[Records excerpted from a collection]
# # # # #

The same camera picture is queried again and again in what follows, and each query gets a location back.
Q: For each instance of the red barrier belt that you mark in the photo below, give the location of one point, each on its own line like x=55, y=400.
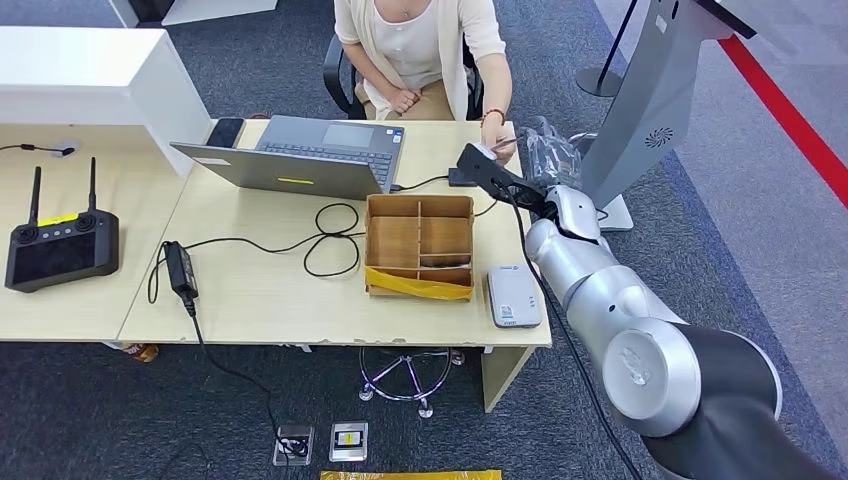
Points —
x=782, y=112

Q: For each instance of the black stanchion post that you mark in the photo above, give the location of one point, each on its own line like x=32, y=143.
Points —
x=599, y=83

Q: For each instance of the person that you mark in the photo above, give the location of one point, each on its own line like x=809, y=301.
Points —
x=417, y=46

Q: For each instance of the open floor socket box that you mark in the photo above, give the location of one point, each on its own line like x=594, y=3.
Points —
x=293, y=445

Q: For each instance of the beige desk leg panel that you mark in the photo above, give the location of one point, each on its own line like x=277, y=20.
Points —
x=500, y=378

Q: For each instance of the grey desk grommet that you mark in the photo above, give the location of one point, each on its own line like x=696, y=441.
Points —
x=69, y=142

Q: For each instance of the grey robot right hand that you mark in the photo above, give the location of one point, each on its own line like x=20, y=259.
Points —
x=576, y=208

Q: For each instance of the chrome stool base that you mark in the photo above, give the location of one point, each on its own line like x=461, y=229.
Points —
x=407, y=378

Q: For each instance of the black remote controller with antennas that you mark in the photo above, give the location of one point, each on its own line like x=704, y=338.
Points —
x=61, y=255

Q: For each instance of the yellow tape on box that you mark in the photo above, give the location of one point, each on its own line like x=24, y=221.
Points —
x=417, y=287

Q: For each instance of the wooden divided box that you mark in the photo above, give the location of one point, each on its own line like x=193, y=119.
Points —
x=397, y=242

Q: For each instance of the floor socket box yellow label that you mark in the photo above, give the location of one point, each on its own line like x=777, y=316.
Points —
x=348, y=441

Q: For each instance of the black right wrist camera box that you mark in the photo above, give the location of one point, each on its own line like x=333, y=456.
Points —
x=493, y=175

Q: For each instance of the small black adapter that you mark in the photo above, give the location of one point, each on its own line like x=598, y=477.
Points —
x=456, y=179

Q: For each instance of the white furniture base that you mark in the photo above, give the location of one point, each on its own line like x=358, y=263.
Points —
x=218, y=8

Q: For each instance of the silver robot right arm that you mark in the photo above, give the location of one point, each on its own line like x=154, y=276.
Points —
x=636, y=344

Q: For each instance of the white counter block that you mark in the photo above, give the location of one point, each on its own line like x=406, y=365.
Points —
x=86, y=73

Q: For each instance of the person's right hand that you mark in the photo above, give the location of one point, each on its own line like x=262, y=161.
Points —
x=404, y=100

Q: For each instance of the person's left hand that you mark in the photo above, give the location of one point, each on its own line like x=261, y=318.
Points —
x=497, y=132

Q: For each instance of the grey card reader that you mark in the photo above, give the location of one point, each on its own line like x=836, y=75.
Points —
x=513, y=298

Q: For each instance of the person's left forearm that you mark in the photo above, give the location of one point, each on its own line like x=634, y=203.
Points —
x=497, y=86

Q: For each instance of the person's right forearm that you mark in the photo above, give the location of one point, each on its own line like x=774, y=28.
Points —
x=368, y=69

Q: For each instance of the grey kiosk stand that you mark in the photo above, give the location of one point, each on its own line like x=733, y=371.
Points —
x=656, y=99

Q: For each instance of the grey laptop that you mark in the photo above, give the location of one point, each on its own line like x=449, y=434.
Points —
x=298, y=172

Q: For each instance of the black laptop power brick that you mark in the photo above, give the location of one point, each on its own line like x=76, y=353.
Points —
x=181, y=268

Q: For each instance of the black office chair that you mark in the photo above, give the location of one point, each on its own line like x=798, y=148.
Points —
x=334, y=79

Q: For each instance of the black smartphone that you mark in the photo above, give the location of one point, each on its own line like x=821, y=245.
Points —
x=226, y=132

# # # # #

== What the exercise asks ==
The data above should be returned in full, exactly as written, apart from its images.

== Output ==
The same camera picture is queried again and again in what follows, and each query gets a location back.
Q: For each instance of the red barrier belt that you mark in the photo below, give the location of one point, each on its own line like x=55, y=400.
Points —
x=782, y=112

Q: For each instance of the black stanchion post that you mark in the photo above, give the location of one point, each on its own line like x=32, y=143.
Points —
x=599, y=83

Q: For each instance of the person that you mark in the photo above, give the location of one point, each on its own line like x=809, y=301.
Points —
x=417, y=46

Q: For each instance of the open floor socket box that you mark in the photo above, give the location of one point, each on its own line like x=594, y=3.
Points —
x=293, y=445

Q: For each instance of the beige desk leg panel that you mark in the photo above, give the location of one point, each on its own line like x=277, y=20.
Points —
x=500, y=378

Q: For each instance of the grey desk grommet that you mark in the photo above, give the location of one point, each on its own line like x=696, y=441.
Points —
x=69, y=142

Q: For each instance of the grey robot right hand that you mark in the photo above, give the location of one point, each on its own line like x=20, y=259.
Points —
x=576, y=208

Q: For each instance of the chrome stool base that you mark in the photo above, give the location of one point, each on its own line like x=461, y=229.
Points —
x=407, y=378

Q: For each instance of the black remote controller with antennas that you mark in the photo above, give the location of one point, each on its own line like x=704, y=338.
Points —
x=61, y=255

Q: For each instance of the yellow tape on box that you mark in the photo above, give the location of one point, each on its own line like x=24, y=221.
Points —
x=417, y=287

Q: For each instance of the wooden divided box that you mark in the photo above, give the location of one point, each on its own line like x=193, y=119.
Points —
x=397, y=242

Q: For each instance of the floor socket box yellow label that you mark in the photo above, give the location of one point, each on its own line like x=777, y=316.
Points —
x=348, y=441

Q: For each instance of the black right wrist camera box that you mark in the photo above, give the location of one point, each on its own line like x=333, y=456.
Points —
x=493, y=175

Q: For each instance of the small black adapter that you mark in the photo above, give the location of one point, each on its own line like x=598, y=477.
Points —
x=456, y=179

Q: For each instance of the white furniture base that you mark in the photo above, give the location of one point, each on its own line like x=358, y=263.
Points —
x=218, y=8

Q: For each instance of the silver robot right arm that you mark in the photo above, give the location of one point, each on its own line like x=154, y=276.
Points —
x=636, y=344

Q: For each instance of the white counter block that you mark in the photo above, give the location of one point, each on its own line like x=406, y=365.
Points —
x=86, y=73

Q: For each instance of the person's right hand that you mark in the photo above, give the location of one point, each on its own line like x=262, y=161.
Points —
x=404, y=100

Q: For each instance of the person's left hand that you mark in the photo above, give the location of one point, each on its own line like x=261, y=318.
Points —
x=497, y=132

Q: For each instance of the grey card reader that you mark in the photo above, give the location of one point, each on its own line like x=836, y=75.
Points —
x=513, y=298

Q: For each instance of the person's left forearm that you mark in the photo above, give the location of one point, each on its own line like x=634, y=203.
Points —
x=497, y=86

Q: For each instance of the person's right forearm that you mark in the photo above, give the location of one point, each on its own line like x=774, y=28.
Points —
x=368, y=69

Q: For each instance of the grey kiosk stand that you mark in the photo above, give the location of one point, each on its own line like x=733, y=371.
Points —
x=656, y=99

Q: For each instance of the grey laptop that you mark in the photo above, give the location of one point, each on its own line like x=449, y=434.
Points —
x=298, y=172

Q: For each instance of the black laptop power brick that you mark in the photo above, give the location of one point, each on its own line like x=76, y=353.
Points —
x=181, y=268

Q: For each instance of the black office chair that you mark in the photo above, give the location of one point, each on its own line like x=798, y=148.
Points —
x=334, y=79

Q: For each instance of the black smartphone that you mark in the photo above, give the location of one point, each on its own line like x=821, y=245.
Points —
x=226, y=132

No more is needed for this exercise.